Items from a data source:
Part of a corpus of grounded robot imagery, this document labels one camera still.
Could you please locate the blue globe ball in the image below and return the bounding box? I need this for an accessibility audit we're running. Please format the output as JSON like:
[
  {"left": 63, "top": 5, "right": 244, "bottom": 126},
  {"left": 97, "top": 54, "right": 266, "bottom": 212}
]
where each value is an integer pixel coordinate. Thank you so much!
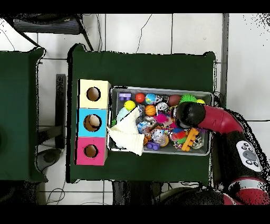
[{"left": 144, "top": 93, "right": 157, "bottom": 105}]

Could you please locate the black upright panel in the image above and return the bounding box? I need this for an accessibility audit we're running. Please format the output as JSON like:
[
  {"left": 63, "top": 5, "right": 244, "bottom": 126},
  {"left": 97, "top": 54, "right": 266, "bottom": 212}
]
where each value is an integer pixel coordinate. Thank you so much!
[{"left": 55, "top": 73, "right": 66, "bottom": 150}]

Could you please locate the brown toy football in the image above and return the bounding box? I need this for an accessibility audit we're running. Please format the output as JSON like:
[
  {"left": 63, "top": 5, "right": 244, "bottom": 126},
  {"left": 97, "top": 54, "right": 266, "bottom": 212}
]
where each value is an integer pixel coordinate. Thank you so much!
[{"left": 167, "top": 94, "right": 182, "bottom": 107}]

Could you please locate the dark green table cloth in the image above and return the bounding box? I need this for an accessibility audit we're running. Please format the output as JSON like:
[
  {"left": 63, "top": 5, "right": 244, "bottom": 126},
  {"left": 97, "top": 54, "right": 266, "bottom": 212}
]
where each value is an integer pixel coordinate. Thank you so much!
[{"left": 66, "top": 43, "right": 217, "bottom": 184}]

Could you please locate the small orange basketball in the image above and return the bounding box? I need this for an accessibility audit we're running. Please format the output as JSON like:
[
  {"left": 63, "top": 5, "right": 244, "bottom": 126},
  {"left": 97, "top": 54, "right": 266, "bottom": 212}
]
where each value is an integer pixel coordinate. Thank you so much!
[{"left": 144, "top": 105, "right": 157, "bottom": 117}]

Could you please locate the silver soda can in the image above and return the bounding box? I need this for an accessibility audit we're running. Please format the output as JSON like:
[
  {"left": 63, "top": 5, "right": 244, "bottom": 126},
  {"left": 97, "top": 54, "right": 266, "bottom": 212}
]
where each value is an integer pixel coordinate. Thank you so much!
[{"left": 157, "top": 101, "right": 169, "bottom": 114}]

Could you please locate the orange toy building block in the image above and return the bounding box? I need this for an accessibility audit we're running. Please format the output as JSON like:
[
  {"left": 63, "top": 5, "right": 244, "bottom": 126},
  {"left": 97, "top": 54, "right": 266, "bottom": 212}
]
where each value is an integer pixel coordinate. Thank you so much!
[{"left": 180, "top": 127, "right": 199, "bottom": 152}]

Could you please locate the wooden box with three holes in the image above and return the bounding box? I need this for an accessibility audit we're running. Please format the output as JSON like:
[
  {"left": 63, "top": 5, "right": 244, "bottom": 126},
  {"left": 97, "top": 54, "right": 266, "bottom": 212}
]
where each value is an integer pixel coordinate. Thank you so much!
[{"left": 74, "top": 79, "right": 112, "bottom": 166}]

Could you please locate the green cloth side table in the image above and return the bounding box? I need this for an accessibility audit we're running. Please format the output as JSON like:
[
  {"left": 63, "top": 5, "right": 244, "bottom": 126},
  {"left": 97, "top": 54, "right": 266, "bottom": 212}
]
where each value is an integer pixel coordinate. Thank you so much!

TRY IT: Each entry should come back exactly as written, with its pictures omitted.

REPLY TO THE TASK:
Part of a corpus of grounded robot imagery, this document labels one camera still.
Could you please locate the blue globe ball in the image below and return the bounding box? I need this for an accessibility audit we're running. Please format the output as JSON like:
[
  {"left": 63, "top": 5, "right": 244, "bottom": 126},
  {"left": 97, "top": 54, "right": 266, "bottom": 212}
]
where each value is an integer pixel coordinate. Thank you so much!
[{"left": 144, "top": 93, "right": 157, "bottom": 105}]

Could you please locate the black upright panel in the image above and return the bounding box? I need this for an accessibility audit we're running. Please format the output as JSON like:
[
  {"left": 63, "top": 5, "right": 244, "bottom": 126},
  {"left": 97, "top": 54, "right": 266, "bottom": 212}
]
where each value is an integer pixel coordinate. Thank you so much!
[{"left": 55, "top": 73, "right": 66, "bottom": 150}]

Could you please locate the brown toy football in the image above and return the bounding box? I need this for an accessibility audit we're running. Please format the output as JSON like:
[
  {"left": 63, "top": 5, "right": 244, "bottom": 126},
  {"left": 97, "top": 54, "right": 266, "bottom": 212}
]
where each value is an integer pixel coordinate. Thank you so much!
[{"left": 167, "top": 94, "right": 182, "bottom": 107}]

Could you please locate the dark green table cloth in the image above and return the bounding box? I need this for an accessibility audit we're running. Please format the output as JSON like:
[
  {"left": 63, "top": 5, "right": 244, "bottom": 126},
  {"left": 97, "top": 54, "right": 266, "bottom": 212}
]
where each value is an integer pixel coordinate. Thank you so much!
[{"left": 66, "top": 43, "right": 217, "bottom": 184}]

Could you please locate the small orange basketball in the image above and return the bounding box? I need this for an accessibility audit we're running. Please format the output as JSON like:
[
  {"left": 63, "top": 5, "right": 244, "bottom": 126},
  {"left": 97, "top": 54, "right": 266, "bottom": 212}
]
where each value is an integer pixel coordinate. Thank you so much!
[{"left": 144, "top": 105, "right": 157, "bottom": 117}]

Could you please locate the silver soda can in the image above and return the bounding box? I need this for an accessibility audit we're running. Please format the output as JSON like:
[
  {"left": 63, "top": 5, "right": 244, "bottom": 126},
  {"left": 97, "top": 54, "right": 266, "bottom": 212}
]
where each value is an integer pixel coordinate. Thank you so much!
[{"left": 157, "top": 101, "right": 169, "bottom": 114}]

Could you please locate the orange toy building block in the image above and return the bounding box? I need this for an accessibility audit we're running. Please format the output as JSON like:
[
  {"left": 63, "top": 5, "right": 244, "bottom": 126},
  {"left": 97, "top": 54, "right": 266, "bottom": 212}
]
where each value is an integer pixel coordinate. Thank you so much!
[{"left": 180, "top": 127, "right": 199, "bottom": 152}]

Could you please locate the wooden box with three holes in the image above and return the bounding box? I need this for an accessibility audit we're running. Please format the output as JSON like:
[
  {"left": 63, "top": 5, "right": 244, "bottom": 126},
  {"left": 97, "top": 54, "right": 266, "bottom": 212}
]
where each value is an integer pixel coordinate. Thank you so much!
[{"left": 74, "top": 79, "right": 112, "bottom": 166}]

Could you please locate the green cloth side table in the image above and return the bounding box? I need this for an accessibility audit we're running. Please format the output as JSON like:
[
  {"left": 63, "top": 5, "right": 244, "bottom": 126},
  {"left": 97, "top": 54, "right": 266, "bottom": 212}
]
where each value is an integer pixel coordinate. Thank you so much!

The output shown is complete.